Background: Apolipoprotein A-I gene (APOA1) polymorphisms have been associated with variations in serum low-density lipoprotein (LDL)- and high-density lipoprotein (HDL)-cholesterol. We have investigated whether APOA1 common variants are also associated with variations in basal triglyceride serum concentrations and response to atorvastatin in individuals with hypercholesterolemia. Methods: APOA1 G–75A and C83T polymorphisms and variations in serum lipids were evaluated in 150 hypercholesterolemic (HC) and 93 normolipidemic (NL) unrelated European-derived Brazilians treated with atorvastatin (10 mg/day for 4 weeks). Genomic DNA was extracted from blood leukocytes using a salting-out method and APOA1 polymorphisms were analyzed by polymerase chain reaction and restriction fragment length polymorphism.

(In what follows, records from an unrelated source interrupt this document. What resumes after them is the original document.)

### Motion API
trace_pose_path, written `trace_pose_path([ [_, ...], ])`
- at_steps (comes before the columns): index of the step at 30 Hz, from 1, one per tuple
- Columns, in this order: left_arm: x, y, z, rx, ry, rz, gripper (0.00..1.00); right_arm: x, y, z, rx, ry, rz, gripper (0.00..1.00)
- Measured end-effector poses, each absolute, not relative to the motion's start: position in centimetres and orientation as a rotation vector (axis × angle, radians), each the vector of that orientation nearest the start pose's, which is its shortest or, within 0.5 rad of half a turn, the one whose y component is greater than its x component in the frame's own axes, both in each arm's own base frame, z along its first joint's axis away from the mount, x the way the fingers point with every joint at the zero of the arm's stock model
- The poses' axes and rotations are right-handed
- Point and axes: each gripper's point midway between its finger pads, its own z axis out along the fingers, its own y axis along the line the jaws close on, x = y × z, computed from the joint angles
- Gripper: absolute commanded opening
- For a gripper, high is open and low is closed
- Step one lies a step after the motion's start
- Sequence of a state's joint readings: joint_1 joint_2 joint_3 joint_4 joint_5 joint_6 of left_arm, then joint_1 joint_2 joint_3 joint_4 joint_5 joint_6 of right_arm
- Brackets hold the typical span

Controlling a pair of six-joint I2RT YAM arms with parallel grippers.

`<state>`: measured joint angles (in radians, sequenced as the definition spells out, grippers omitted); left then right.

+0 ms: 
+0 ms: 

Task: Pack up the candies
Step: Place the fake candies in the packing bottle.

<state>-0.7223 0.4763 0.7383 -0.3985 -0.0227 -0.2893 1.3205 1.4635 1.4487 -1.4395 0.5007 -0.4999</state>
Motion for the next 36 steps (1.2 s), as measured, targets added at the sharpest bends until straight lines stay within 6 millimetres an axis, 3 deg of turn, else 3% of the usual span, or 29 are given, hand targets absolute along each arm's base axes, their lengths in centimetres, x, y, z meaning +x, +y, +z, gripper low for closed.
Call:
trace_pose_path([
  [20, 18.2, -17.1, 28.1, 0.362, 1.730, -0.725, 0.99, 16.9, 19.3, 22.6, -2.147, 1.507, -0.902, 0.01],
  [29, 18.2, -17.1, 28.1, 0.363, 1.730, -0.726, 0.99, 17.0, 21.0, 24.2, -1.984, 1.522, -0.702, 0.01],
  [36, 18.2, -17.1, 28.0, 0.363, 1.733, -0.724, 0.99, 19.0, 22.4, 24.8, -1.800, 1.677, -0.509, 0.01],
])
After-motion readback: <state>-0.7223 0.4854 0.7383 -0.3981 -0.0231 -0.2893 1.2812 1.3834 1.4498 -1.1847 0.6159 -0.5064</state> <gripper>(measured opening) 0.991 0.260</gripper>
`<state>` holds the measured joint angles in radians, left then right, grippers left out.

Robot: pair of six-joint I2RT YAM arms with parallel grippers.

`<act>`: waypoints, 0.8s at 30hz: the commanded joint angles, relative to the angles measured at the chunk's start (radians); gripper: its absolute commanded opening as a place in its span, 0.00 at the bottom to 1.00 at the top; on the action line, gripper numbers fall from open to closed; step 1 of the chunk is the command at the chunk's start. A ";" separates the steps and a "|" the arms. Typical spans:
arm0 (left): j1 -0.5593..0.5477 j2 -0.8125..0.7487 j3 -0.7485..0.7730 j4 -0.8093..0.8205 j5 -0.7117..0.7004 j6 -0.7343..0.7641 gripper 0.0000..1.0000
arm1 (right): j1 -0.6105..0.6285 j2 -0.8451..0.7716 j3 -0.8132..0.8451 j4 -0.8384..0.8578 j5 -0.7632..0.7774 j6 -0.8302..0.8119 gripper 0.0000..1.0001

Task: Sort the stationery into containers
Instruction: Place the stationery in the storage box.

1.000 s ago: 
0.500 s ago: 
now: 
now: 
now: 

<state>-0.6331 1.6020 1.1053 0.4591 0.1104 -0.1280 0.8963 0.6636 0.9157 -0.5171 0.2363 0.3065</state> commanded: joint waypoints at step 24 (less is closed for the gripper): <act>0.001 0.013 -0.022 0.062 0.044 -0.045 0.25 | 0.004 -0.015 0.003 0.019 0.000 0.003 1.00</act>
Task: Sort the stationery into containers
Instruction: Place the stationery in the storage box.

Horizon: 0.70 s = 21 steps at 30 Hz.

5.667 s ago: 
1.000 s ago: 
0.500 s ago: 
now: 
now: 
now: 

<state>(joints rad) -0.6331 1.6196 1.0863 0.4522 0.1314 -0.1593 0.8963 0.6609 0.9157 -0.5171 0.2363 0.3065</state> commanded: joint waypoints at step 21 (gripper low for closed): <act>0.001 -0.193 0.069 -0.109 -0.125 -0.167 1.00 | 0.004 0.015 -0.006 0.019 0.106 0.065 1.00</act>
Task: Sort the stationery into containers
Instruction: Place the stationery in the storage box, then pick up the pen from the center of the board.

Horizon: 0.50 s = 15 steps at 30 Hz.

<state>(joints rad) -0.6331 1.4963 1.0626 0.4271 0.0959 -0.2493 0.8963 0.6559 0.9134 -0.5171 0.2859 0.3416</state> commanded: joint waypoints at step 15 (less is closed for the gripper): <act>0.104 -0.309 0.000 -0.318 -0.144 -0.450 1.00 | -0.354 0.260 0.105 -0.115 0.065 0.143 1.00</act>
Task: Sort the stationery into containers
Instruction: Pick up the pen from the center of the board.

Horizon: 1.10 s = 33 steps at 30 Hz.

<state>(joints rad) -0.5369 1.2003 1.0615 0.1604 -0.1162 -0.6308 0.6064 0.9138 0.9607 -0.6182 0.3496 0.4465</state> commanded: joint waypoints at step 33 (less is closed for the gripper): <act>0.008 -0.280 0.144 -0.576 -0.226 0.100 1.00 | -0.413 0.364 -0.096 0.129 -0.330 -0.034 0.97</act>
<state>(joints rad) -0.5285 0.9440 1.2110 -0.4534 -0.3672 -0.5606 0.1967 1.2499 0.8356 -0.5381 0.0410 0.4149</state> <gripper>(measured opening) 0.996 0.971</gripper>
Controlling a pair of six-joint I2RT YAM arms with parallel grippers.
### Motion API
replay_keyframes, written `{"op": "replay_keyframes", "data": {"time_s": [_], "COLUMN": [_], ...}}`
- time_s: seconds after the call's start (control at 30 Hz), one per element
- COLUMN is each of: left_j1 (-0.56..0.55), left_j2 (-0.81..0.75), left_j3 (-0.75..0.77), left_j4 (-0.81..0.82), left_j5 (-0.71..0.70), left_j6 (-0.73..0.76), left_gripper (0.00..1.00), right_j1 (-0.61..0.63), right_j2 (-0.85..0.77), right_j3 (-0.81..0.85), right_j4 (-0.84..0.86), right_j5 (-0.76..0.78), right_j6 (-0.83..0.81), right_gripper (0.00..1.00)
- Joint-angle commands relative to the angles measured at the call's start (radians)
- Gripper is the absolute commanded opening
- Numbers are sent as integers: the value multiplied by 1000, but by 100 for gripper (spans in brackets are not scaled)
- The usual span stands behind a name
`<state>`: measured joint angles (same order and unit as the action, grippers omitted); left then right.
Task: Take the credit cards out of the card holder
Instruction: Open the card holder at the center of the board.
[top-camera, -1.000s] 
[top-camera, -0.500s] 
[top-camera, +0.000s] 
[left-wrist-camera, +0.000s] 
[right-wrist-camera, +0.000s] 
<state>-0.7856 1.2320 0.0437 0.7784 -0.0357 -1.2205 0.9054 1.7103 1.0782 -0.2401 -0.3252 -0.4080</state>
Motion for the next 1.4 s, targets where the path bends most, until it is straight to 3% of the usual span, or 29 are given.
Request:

Results: G–75A polymorphism was associated with differences in serum concentrations of triglyceride and very low-density lipoprotein (VLDL)-cholesterol (p=0.026) in HC men. After atorvastatin treatment, women carrying the GG/CC haplotype had lower serum triglyceride and VLDL-cholesterol (p=0.020) than non-carriers. In men, the reduction in serum triglyceride in response to atorvastatin was found to be slightly lower in GG/CC haplotype carriers (p=0.051). Conclusion: Our data suggest that APOA1 polymorphisms are associated with variations of baseline serum concentrations of triglyceride and VLDL-cholesterol and in response to atorvastatin in a gender-specific manner.